### WORK INSTRUCTIONS
Search the records below for "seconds" and copy every line it turns up in.

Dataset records
========================

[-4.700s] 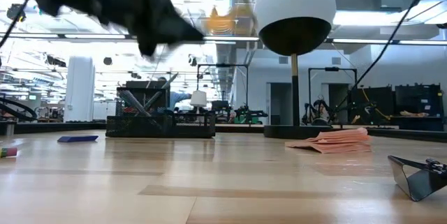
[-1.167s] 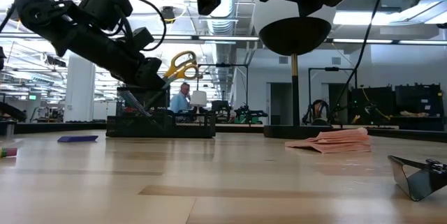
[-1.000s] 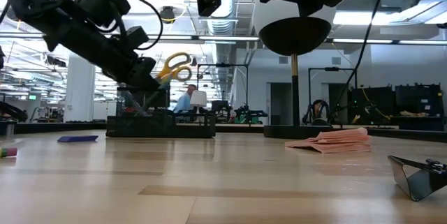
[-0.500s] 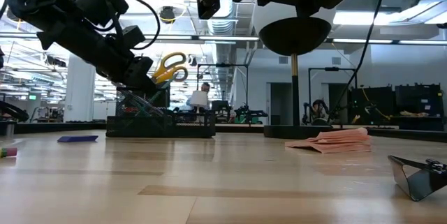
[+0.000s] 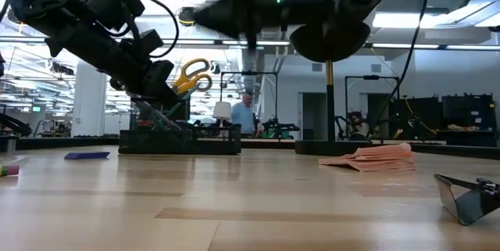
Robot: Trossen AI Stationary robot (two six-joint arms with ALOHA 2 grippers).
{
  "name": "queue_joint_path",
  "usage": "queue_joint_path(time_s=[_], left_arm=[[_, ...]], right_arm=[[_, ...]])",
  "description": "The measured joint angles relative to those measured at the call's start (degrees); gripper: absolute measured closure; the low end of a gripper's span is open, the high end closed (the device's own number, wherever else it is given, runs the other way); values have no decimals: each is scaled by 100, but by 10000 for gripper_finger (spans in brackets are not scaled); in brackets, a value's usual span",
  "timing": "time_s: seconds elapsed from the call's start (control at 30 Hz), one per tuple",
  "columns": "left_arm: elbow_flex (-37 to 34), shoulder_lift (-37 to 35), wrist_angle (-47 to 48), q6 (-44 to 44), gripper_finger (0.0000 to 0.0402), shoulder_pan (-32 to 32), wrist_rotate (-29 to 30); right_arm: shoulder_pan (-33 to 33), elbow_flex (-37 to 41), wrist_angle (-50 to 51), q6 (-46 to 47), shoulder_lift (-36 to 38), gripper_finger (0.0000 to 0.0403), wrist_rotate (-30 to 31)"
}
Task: Pick and place office supplies into organizer
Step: Put the yellow scissors into the black desk organizer
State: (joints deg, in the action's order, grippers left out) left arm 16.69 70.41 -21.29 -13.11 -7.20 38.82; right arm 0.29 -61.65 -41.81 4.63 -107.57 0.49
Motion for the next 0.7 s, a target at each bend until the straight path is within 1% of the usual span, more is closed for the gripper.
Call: queue_joint_path(time_s=[0.1,0.2,0.3,0.37,0.43,0.53,0.67,0.7], left_arm=[[2,2,-9,-13,385,-5,-36],[2,2,-15,5,385,-13,-37],[2,2,-18,12,385,-20,-43],[2,2,-55,32,385,-20,-44],[0,2,-123,119,385,-20,-43],[-7,7,-241,255,385,-20,-71],[-9,7,-276,281,385,-22,-117],[-8,7,-276,281,385,-22,-117]], right_arm=[[-559,0,432,826,-1,317,455],[-921,-1,540,1320,-161,341,478],[-1017,-67,551,1482,-429,371,520],[-1001,-176,539,1486,-642,393,769],[-949,-338,552,1486,-888,397,1048],[-789,-701,559,1308,-1228,399,1770],[-595,-1355,857,1033,-1648,401,3213],[-571,-1477,1014,1033,-1736,401,3482]])
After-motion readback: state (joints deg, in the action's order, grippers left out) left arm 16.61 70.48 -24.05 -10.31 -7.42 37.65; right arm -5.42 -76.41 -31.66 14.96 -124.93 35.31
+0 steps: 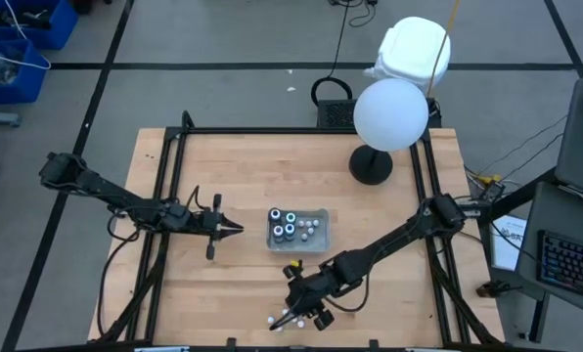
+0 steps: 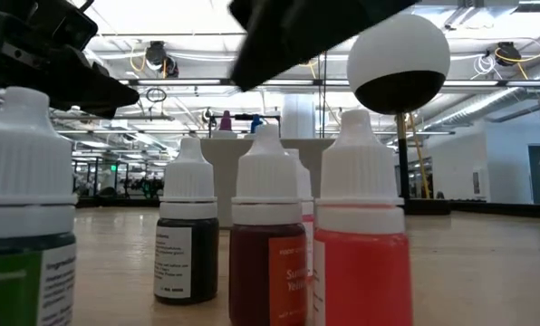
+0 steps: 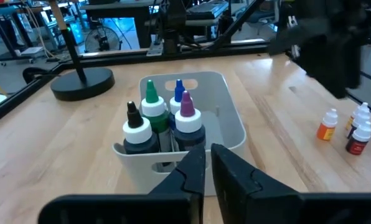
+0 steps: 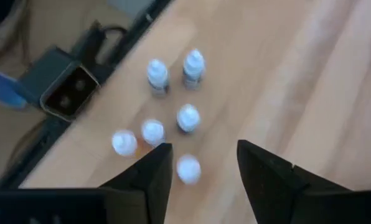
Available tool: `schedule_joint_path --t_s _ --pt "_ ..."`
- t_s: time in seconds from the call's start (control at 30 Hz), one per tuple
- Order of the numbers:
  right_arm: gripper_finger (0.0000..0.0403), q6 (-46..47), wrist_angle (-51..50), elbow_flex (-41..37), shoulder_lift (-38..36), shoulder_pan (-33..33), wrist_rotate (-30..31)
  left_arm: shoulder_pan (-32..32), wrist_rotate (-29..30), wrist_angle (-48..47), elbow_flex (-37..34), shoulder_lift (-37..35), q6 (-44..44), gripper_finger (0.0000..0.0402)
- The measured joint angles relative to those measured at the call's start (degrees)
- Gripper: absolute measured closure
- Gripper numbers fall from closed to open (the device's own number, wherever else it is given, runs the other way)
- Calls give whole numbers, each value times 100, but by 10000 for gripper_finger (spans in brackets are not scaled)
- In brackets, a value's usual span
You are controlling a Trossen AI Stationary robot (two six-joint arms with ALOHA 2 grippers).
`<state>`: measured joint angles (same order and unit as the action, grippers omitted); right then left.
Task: Pick & Place food coloring
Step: Put the small orange food coloring bottle into the gray bin
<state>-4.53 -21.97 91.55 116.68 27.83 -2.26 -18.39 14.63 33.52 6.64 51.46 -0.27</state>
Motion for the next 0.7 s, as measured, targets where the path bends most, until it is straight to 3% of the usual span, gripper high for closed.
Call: schedule_joint_path --t_s 0.23,0.7 --pt "246 -65 -153 -6 160 25 -100 0 1 -39 2 0 -1 370" --pt "247 -29 809 -668 166 34 -92 0 3 -126 6 2 -52 369"
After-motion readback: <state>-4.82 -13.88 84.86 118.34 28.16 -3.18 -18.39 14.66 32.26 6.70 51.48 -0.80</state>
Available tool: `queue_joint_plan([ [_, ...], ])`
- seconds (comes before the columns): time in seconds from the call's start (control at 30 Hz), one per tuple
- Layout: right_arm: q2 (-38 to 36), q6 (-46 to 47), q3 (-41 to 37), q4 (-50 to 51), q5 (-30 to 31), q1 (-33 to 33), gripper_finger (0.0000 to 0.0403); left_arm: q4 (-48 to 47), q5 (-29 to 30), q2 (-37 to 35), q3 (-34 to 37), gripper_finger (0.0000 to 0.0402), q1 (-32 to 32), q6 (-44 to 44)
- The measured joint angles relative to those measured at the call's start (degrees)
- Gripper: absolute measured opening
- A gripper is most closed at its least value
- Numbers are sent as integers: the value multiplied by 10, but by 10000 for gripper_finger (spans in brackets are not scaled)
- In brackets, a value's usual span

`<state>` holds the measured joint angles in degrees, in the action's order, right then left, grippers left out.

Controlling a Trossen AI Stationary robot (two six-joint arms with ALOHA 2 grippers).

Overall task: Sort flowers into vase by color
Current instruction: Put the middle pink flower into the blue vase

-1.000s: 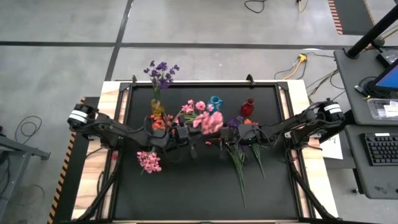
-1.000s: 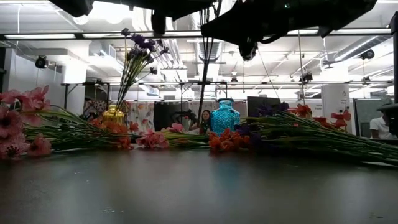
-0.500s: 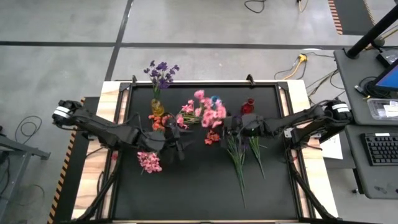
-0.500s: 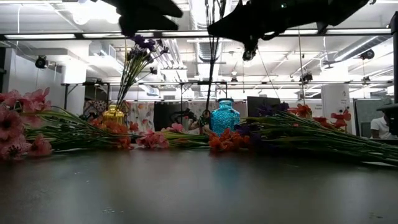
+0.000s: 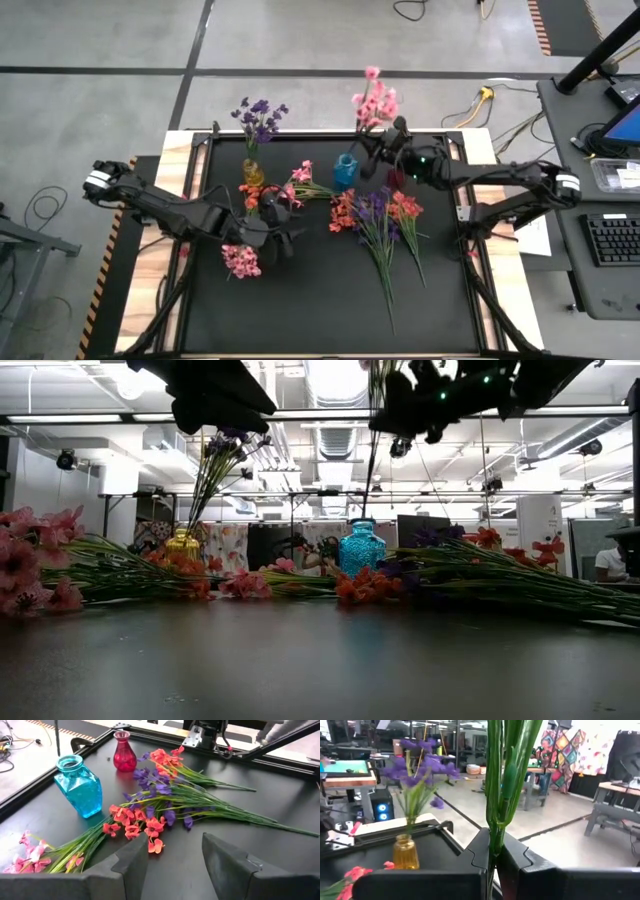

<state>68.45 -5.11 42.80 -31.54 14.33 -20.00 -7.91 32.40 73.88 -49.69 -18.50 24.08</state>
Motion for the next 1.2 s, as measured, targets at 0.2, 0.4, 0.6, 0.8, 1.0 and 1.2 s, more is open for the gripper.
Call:
queue_joint_plan([
  [0.2,24,14,0,-2,-27,-22,13,2,0,0,0,171,0,-7],
  [0.4,52,16,-1,-4,-23,-22,13,2,0,0,0,171,0,-9],
  [0.6,41,8,-1,-5,-23,-22,12,1,0,0,0,170,0,-10],
  [0.8,9,15,-1,-4,-27,-14,12,1,1,0,0,170,0,-10],
  [1.0,-6,15,-1,32,-28,8,12,1,2,0,0,170,0,-11],
  [1.2,12,28,-1,44,-24,10,13,1,2,0,0,170,0,-11],
])
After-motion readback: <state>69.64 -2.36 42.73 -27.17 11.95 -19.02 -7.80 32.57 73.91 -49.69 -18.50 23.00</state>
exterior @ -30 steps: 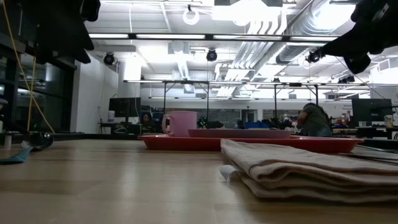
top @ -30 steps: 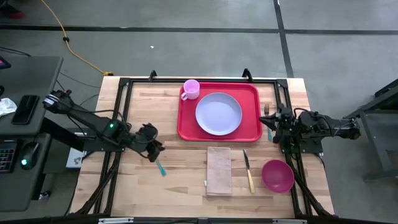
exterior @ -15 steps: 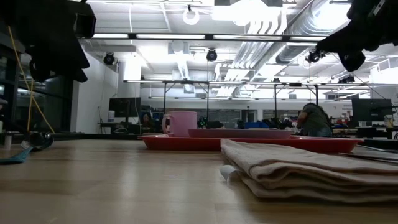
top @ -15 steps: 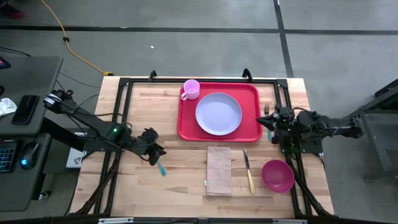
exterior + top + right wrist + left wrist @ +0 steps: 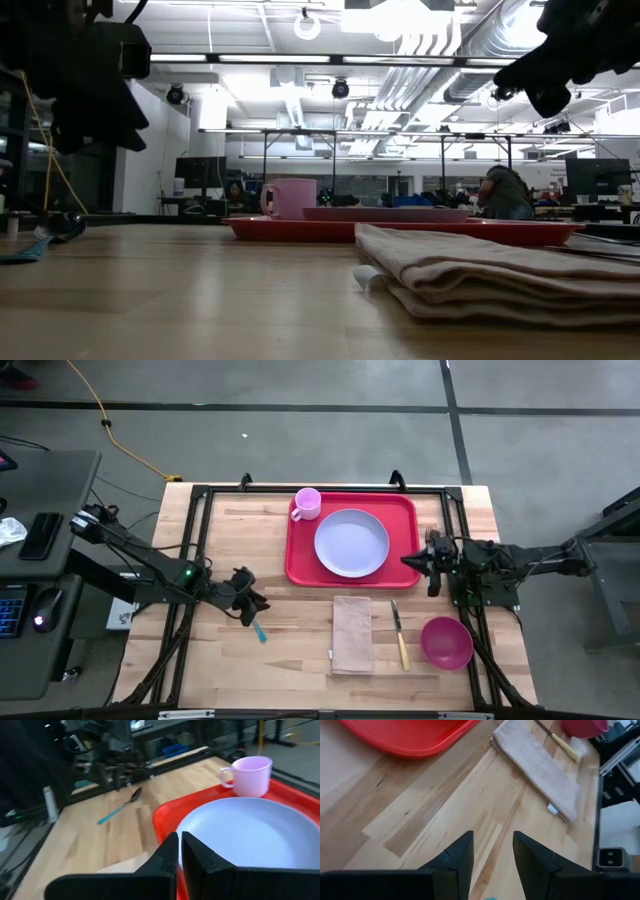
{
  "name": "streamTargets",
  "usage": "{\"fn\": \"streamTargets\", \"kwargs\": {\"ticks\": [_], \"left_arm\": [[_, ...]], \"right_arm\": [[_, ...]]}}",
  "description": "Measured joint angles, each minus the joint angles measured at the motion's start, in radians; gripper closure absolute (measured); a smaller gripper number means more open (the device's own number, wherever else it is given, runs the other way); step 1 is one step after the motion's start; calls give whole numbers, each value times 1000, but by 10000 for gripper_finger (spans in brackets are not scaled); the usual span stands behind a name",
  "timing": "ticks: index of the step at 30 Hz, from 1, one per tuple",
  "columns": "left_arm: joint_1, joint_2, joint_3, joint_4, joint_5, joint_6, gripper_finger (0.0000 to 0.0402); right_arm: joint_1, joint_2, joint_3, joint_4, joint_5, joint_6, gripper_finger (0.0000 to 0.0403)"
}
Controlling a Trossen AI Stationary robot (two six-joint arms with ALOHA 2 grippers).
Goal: Set up tray
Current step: Put the red bowl on the blue plate on the red serving tray
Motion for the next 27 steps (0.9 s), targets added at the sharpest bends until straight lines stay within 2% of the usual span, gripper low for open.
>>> {"fn": "streamTargets", "kwargs": {"ticks": [3,10,17,20,27], "left_arm": [[0,0,-23,18,0,0,236],[0,0,-134,206,-1,3,236],[0,0,-201,315,5,16,236],[0,0,-201,313,8,28,236],[0,0,-201,314,86,43,236]], "right_arm": [[0,-1,0,4,-23,36,402],[0,6,3,38,-79,47,402],[2,77,77,10,-108,23,402],[3,125,126,-44,-129,12,402],[3,207,263,-247,-155,-12,402]]}}
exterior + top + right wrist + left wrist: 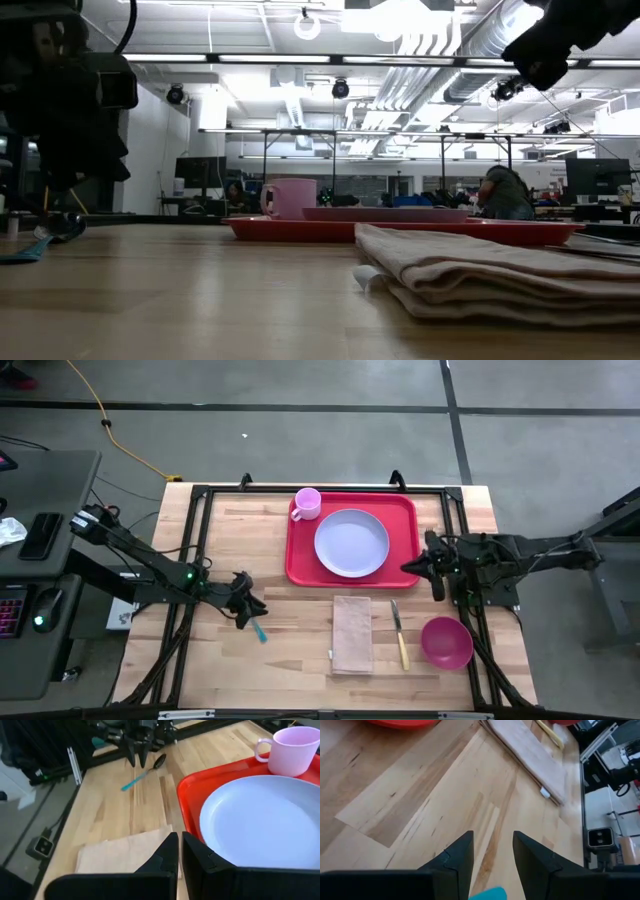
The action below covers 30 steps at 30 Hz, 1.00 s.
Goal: Set up tray
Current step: Put the red bowl on the blue plate on the red serving tray
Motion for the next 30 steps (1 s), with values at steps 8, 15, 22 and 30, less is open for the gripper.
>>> {"fn": "streamTargets", "kwargs": {"ticks": [8,15,22,30], "left_arm": [[0,-23,0,1,0,124,236],[0,-108,0,-2,-43,305,236],[0,-279,0,-100,-134,388,236],[0,-486,-28,-163,-137,473,236]], "right_arm": [[0,-8,32,-18,0,-23,402],[0,-8,32,-29,0,-20,402],[0,-8,32,-29,0,-20,402],[0,-8,32,-43,-7,-20,402]]}}
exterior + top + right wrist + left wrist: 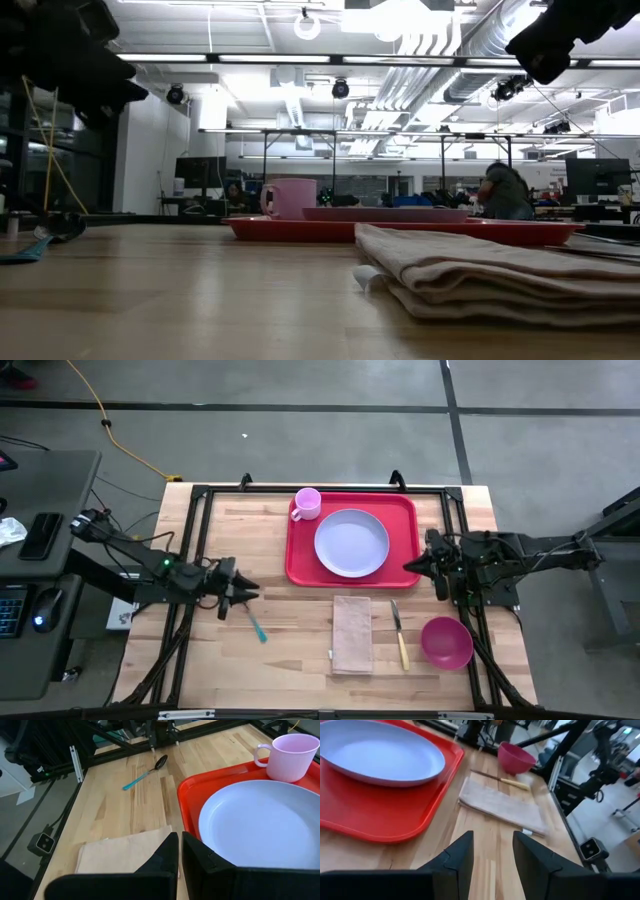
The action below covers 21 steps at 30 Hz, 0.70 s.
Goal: Set up tray
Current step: Put the red bowl on the blue plate on the red serving tray
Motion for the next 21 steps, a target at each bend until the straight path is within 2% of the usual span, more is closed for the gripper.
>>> {"fn": "streamTargets", "kwargs": {"ticks": [6,11,21], "left_arm": [[0,-156,-69,6,19,5,236],[0,-256,-89,7,42,82,236],[0,-358,-122,-1,48,115,236]], "right_arm": [[0,0,0,-6,-22,0,402],[0,0,-1,-6,-58,-6,402],[0,0,-1,-7,-60,-119,402]]}}
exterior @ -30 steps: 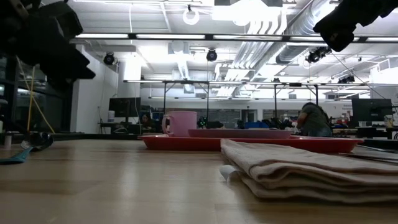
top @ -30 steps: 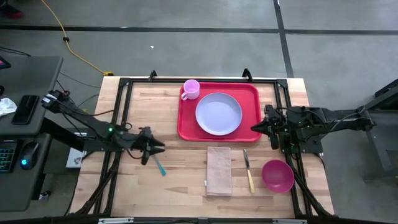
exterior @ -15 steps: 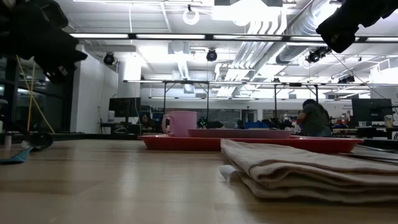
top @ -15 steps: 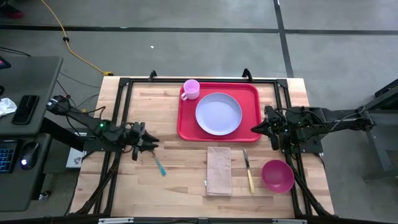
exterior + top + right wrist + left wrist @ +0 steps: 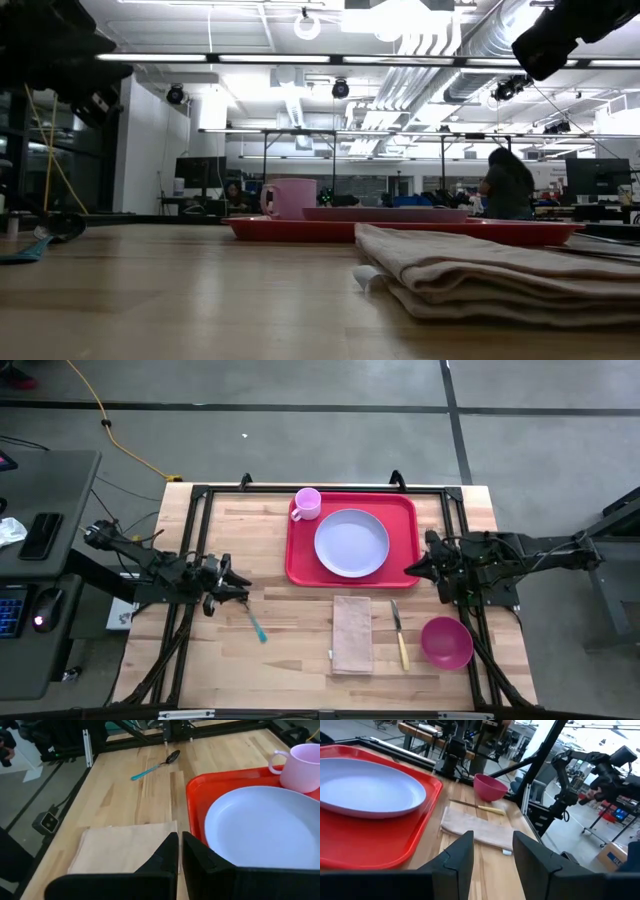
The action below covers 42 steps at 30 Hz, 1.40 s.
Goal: Set up tray
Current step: Put the red bowl on the blue plate on the red serving tray
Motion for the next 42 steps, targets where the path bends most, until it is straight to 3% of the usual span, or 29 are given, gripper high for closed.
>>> {"fn": "streamTargets", "kwargs": {"ticks": [12,32,42], "left_arm": [[0,0,0,0,-5,25,236],[0,0,0,-12,-7,43,236],[0,0,0,-31,-7,42,236]], "right_arm": [[10,10,0,-103,-241,33,402],[155,35,4,-189,-296,240,403],[182,109,208,-465,-286,243,402]]}}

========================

### RESPONSE AREA
  "timing": "time_s: seconds elapsed from the call's start (control at 30 Hz), one per tuple",
- t_s: time in seconds from the call's start (control at 30 Hz), one per tuple
- seconds (comes before the columns): time in seconds from the call's start (control at 30 Hz), one per tuple

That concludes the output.